ニューヨークが生んだ"伝説"が大阪へ。「ウォルドーフ・アストリア大阪」で過ごす特別な夜

エッグベネディクトも、24時間のルームサービスも、実はニューヨークの名門「ウォルドーフ・アストリア」生まれなんです。130年以上の伝説を紡ぎ、数々の"世界初"を世に送り出したホテルブランドが、2025年、日本へ上陸しました。もう行きました? 彼女を誘って、物語の"続き"を見届けに出かけてみませんか。

BY :

文/長谷川あや
CREDIT :

編集/森本 泉(Web LEON)

ラウンジ&バー「ピーコック・アレー」のバーカウンターに据えられた大時計は、創業地ニューヨークのシンボルである時計をオマージュしたもの。"時計の下で会いましょう"――ニューヨークから受け継いだ、新たな物語の起点です。

▲ラウンジ&バー「ピーコック・アレー」のバーカウンターに据えられた大時計は、創業地ニューヨークのシンボルである時計をオマージュしたもの。"時計の下で会いましょう"――ニューヨークから受け継いだ、新たな物語の起点です。
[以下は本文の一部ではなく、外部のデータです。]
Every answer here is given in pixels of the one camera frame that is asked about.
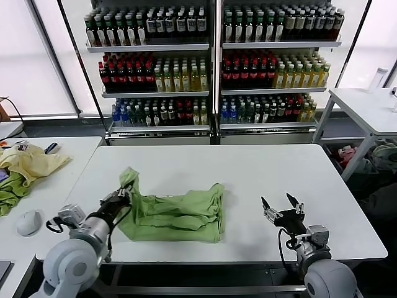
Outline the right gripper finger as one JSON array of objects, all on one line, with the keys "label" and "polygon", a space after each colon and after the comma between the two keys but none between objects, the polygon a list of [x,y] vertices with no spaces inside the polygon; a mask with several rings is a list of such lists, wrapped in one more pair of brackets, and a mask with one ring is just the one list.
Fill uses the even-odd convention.
[{"label": "right gripper finger", "polygon": [[269,203],[261,196],[262,207],[264,209],[264,216],[267,218],[281,218],[282,214],[275,209],[271,208]]},{"label": "right gripper finger", "polygon": [[304,214],[304,203],[299,203],[296,197],[289,193],[286,193],[288,201],[291,203],[292,207],[295,209],[297,214]]}]

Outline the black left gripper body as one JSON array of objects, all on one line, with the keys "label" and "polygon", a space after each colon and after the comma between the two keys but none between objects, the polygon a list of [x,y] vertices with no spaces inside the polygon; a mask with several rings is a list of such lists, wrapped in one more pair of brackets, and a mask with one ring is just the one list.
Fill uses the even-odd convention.
[{"label": "black left gripper body", "polygon": [[114,221],[119,212],[130,205],[130,200],[125,196],[110,196],[100,201],[98,214],[105,221]]}]

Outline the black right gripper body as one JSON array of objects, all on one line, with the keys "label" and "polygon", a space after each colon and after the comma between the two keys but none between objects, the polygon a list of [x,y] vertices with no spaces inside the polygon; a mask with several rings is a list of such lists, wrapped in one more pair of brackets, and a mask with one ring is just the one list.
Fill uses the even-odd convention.
[{"label": "black right gripper body", "polygon": [[297,213],[295,209],[283,210],[279,213],[281,216],[274,219],[276,227],[282,227],[287,232],[306,232],[303,224],[305,214]]}]

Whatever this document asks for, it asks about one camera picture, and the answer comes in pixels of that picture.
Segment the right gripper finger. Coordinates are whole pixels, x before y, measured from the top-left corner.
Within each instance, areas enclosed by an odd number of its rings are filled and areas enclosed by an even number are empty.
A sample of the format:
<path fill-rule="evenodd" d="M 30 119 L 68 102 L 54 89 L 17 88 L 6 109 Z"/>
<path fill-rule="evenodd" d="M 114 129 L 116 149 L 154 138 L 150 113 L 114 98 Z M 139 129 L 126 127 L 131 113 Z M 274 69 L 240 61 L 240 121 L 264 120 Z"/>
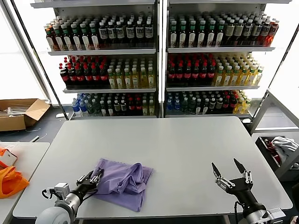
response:
<path fill-rule="evenodd" d="M 213 168 L 213 174 L 215 176 L 215 183 L 221 187 L 223 190 L 228 190 L 228 189 L 232 189 L 235 184 L 232 183 L 230 180 L 224 178 L 218 168 L 215 166 L 215 164 L 212 162 L 212 168 Z"/>
<path fill-rule="evenodd" d="M 234 158 L 234 163 L 239 172 L 242 174 L 243 178 L 245 179 L 245 183 L 253 183 L 252 172 L 250 170 L 247 170 L 243 166 L 243 164 L 241 164 L 236 158 Z"/>

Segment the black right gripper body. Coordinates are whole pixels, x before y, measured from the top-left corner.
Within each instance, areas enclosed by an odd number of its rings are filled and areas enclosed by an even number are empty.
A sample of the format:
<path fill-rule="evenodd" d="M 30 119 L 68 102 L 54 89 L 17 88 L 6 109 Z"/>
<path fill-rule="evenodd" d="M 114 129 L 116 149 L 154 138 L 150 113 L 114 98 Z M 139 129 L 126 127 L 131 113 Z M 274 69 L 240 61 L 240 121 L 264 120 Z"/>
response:
<path fill-rule="evenodd" d="M 252 183 L 246 183 L 243 177 L 230 180 L 235 186 L 226 187 L 228 194 L 236 196 L 243 208 L 243 214 L 251 214 L 258 210 L 265 210 L 265 206 L 259 203 L 251 192 Z"/>

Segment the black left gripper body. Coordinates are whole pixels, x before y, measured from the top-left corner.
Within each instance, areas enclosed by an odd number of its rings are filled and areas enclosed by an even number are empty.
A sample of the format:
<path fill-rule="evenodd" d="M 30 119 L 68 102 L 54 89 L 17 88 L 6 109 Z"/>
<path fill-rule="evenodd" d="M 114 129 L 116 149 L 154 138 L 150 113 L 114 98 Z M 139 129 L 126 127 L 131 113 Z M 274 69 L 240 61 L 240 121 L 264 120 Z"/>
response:
<path fill-rule="evenodd" d="M 86 194 L 95 194 L 97 191 L 95 184 L 80 184 L 74 189 L 74 194 L 79 198 L 84 198 Z"/>

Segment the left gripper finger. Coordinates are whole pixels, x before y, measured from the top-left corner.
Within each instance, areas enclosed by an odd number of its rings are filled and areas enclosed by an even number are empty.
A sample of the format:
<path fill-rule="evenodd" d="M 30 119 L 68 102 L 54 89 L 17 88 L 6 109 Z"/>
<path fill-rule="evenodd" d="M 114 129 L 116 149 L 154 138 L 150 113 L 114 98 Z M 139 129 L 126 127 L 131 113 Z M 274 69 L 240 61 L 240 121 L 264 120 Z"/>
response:
<path fill-rule="evenodd" d="M 93 171 L 90 171 L 86 175 L 83 175 L 78 180 L 76 180 L 76 184 L 77 185 L 80 185 L 80 184 L 92 184 L 93 183 L 92 182 L 92 174 L 93 174 Z"/>
<path fill-rule="evenodd" d="M 104 169 L 98 168 L 97 170 L 95 170 L 90 177 L 90 183 L 98 185 L 101 181 L 101 178 L 103 177 L 103 174 Z"/>
1893年、ニューヨークに誕生した世界最高級のラグジュアリーホテル

初めて行くホテルって、わくわくしますよね。ホテルマンはどんな風に出迎えてくれるのかな。部屋はどんな感じだろう? 絶対にプールに入る時間も捻出するぞ、などなど想像は膨らむばかり。それが世界に名だたる名門ホテルブランドだとすれば、なおさらですよね。「ウォルドーフ・アストリア大阪」を訪れる前日から、遠足前の子どものようにテンションが上がっていました。そして、大阪に向かう新幹線で飲むビールが美味しいこと(笑)。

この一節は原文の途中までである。